*** Opening of RECORDS ***

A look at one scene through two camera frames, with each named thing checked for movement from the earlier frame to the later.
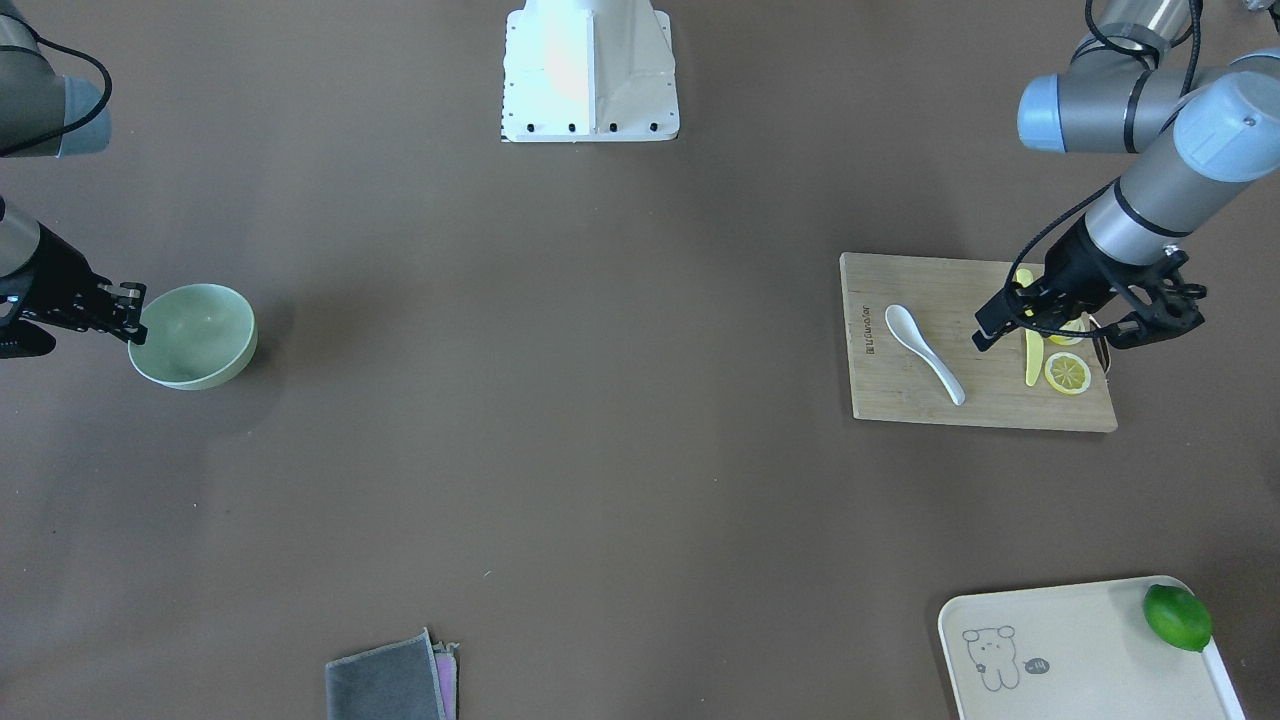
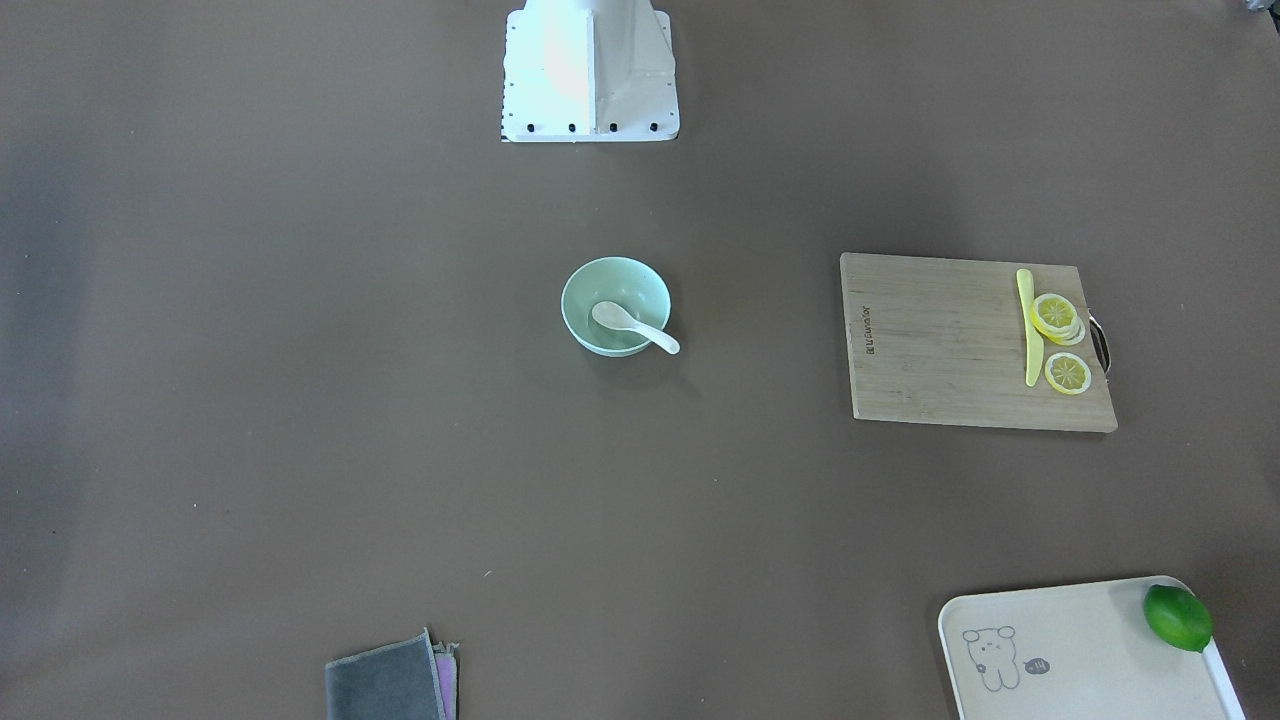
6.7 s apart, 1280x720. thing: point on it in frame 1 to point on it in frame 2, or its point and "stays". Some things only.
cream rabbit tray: (1073, 652) stays
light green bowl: (197, 337) to (635, 286)
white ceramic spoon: (906, 326) to (614, 315)
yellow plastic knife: (1033, 339) stays
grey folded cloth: (411, 680) stays
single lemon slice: (1067, 373) stays

*** Close of RECORDS ***

▸ **WHAT YOU NEED TO DO**:
Across the entries above, find the lines with the string "stays" and copy them.

▸ **SOLUTION TO THE EXERCISE**:
6.7 s apart, 1280x720. thing: point on it in frame 1 to point on it in frame 2, or its point and "stays". Some things only.
cream rabbit tray: (1073, 652) stays
yellow plastic knife: (1033, 339) stays
grey folded cloth: (411, 680) stays
single lemon slice: (1067, 373) stays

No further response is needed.